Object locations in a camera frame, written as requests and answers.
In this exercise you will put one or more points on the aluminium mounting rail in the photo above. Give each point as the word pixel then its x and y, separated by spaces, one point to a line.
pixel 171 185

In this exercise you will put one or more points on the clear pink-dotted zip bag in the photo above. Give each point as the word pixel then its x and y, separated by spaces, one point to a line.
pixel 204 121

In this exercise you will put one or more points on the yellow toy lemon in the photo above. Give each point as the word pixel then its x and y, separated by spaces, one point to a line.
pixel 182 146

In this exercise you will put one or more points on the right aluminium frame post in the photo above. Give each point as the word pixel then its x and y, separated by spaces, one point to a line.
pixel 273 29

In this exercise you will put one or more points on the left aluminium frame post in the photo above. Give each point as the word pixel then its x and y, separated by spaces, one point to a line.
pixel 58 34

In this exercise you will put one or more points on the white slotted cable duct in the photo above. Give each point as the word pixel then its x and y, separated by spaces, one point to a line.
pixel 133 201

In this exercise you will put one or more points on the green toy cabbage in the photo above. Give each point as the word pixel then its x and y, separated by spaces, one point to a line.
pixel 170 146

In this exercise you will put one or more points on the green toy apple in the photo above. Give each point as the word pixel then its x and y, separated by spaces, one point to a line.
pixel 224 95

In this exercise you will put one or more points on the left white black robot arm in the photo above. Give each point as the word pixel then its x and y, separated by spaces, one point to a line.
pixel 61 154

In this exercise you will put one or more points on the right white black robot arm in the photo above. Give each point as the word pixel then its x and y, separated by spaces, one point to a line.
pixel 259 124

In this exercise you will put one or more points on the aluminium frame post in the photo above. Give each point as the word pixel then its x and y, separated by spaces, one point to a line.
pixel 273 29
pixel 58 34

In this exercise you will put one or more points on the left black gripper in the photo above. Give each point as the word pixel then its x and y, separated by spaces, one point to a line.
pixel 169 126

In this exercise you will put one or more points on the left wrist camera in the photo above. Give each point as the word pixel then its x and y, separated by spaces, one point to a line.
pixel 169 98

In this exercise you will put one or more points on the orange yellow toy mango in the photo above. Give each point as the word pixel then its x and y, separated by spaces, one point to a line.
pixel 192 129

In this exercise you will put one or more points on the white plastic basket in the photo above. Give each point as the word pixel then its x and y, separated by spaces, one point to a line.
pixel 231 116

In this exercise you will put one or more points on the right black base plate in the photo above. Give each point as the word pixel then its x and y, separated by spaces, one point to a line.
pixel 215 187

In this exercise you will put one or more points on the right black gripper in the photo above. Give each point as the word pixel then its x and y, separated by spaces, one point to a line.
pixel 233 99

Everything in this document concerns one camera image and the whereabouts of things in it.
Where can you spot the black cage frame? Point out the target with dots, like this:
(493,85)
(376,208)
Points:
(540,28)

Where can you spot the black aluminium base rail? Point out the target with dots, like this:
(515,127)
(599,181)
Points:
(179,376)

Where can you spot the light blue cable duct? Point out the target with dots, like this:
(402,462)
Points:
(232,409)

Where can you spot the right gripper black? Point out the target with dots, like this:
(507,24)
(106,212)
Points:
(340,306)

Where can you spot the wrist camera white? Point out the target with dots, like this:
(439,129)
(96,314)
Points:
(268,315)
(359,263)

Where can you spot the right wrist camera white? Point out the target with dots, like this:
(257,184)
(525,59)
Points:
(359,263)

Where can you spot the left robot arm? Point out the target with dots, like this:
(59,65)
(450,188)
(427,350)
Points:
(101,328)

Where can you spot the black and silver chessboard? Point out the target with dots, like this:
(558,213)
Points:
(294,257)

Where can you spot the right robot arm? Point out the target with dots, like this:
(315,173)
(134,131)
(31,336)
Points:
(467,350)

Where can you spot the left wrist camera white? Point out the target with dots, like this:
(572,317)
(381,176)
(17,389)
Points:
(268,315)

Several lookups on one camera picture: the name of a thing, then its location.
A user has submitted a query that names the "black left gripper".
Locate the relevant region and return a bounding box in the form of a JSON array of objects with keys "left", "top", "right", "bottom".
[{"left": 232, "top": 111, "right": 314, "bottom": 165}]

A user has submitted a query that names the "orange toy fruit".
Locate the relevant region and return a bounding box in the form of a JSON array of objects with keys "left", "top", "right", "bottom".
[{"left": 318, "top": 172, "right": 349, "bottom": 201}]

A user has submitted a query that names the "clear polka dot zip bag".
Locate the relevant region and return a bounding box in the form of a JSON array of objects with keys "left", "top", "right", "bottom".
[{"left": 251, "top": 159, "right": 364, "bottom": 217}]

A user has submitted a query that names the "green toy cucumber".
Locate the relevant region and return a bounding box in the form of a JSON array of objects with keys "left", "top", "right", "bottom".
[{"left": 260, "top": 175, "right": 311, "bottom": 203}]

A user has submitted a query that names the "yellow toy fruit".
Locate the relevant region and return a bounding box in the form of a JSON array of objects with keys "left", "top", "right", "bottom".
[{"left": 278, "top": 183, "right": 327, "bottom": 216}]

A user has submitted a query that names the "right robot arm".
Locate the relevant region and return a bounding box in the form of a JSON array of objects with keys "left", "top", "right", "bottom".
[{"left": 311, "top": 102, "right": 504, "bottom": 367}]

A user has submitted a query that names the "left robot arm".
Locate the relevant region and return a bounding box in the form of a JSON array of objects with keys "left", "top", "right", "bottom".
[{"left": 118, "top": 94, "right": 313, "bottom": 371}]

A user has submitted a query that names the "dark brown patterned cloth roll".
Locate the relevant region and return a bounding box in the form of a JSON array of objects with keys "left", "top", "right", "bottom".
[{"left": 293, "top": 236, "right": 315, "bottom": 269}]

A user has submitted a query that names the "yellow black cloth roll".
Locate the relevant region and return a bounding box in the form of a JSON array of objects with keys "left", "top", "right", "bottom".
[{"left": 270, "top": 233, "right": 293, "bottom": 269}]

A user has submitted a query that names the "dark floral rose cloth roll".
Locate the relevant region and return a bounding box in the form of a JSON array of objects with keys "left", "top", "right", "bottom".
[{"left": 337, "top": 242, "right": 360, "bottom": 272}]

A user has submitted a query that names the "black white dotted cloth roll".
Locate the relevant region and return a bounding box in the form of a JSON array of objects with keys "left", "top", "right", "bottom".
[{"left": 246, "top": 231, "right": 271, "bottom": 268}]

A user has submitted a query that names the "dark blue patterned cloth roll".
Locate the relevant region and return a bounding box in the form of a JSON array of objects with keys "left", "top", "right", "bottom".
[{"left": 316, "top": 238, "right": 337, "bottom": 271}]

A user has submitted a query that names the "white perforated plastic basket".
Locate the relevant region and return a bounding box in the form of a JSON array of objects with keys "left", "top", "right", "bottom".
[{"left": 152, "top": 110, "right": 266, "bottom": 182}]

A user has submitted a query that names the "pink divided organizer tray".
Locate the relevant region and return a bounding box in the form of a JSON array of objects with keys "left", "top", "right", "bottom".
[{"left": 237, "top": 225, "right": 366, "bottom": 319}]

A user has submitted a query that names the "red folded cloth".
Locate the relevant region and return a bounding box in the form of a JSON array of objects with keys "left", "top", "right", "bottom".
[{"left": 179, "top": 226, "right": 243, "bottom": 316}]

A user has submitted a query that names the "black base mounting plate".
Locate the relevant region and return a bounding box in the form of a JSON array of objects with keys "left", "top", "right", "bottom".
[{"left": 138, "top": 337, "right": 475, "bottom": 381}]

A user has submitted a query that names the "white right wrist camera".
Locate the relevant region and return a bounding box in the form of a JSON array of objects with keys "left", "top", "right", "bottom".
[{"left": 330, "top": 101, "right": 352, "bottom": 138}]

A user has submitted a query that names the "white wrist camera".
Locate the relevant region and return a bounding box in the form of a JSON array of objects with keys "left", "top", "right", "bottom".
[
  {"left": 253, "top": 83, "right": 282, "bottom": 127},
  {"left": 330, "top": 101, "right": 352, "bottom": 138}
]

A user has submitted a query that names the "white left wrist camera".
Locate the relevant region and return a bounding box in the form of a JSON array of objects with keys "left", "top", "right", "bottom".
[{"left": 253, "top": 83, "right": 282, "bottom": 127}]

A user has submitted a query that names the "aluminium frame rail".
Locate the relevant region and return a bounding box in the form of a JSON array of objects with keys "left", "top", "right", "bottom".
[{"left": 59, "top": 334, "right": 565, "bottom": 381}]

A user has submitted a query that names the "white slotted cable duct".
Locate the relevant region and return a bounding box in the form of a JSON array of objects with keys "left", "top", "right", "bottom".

########################################

Go through the lines above. Select every one that has the string "fruit".

A user has submitted a query that names the "orange toy fruit".
A user has submitted a query that names the "yellow toy fruit".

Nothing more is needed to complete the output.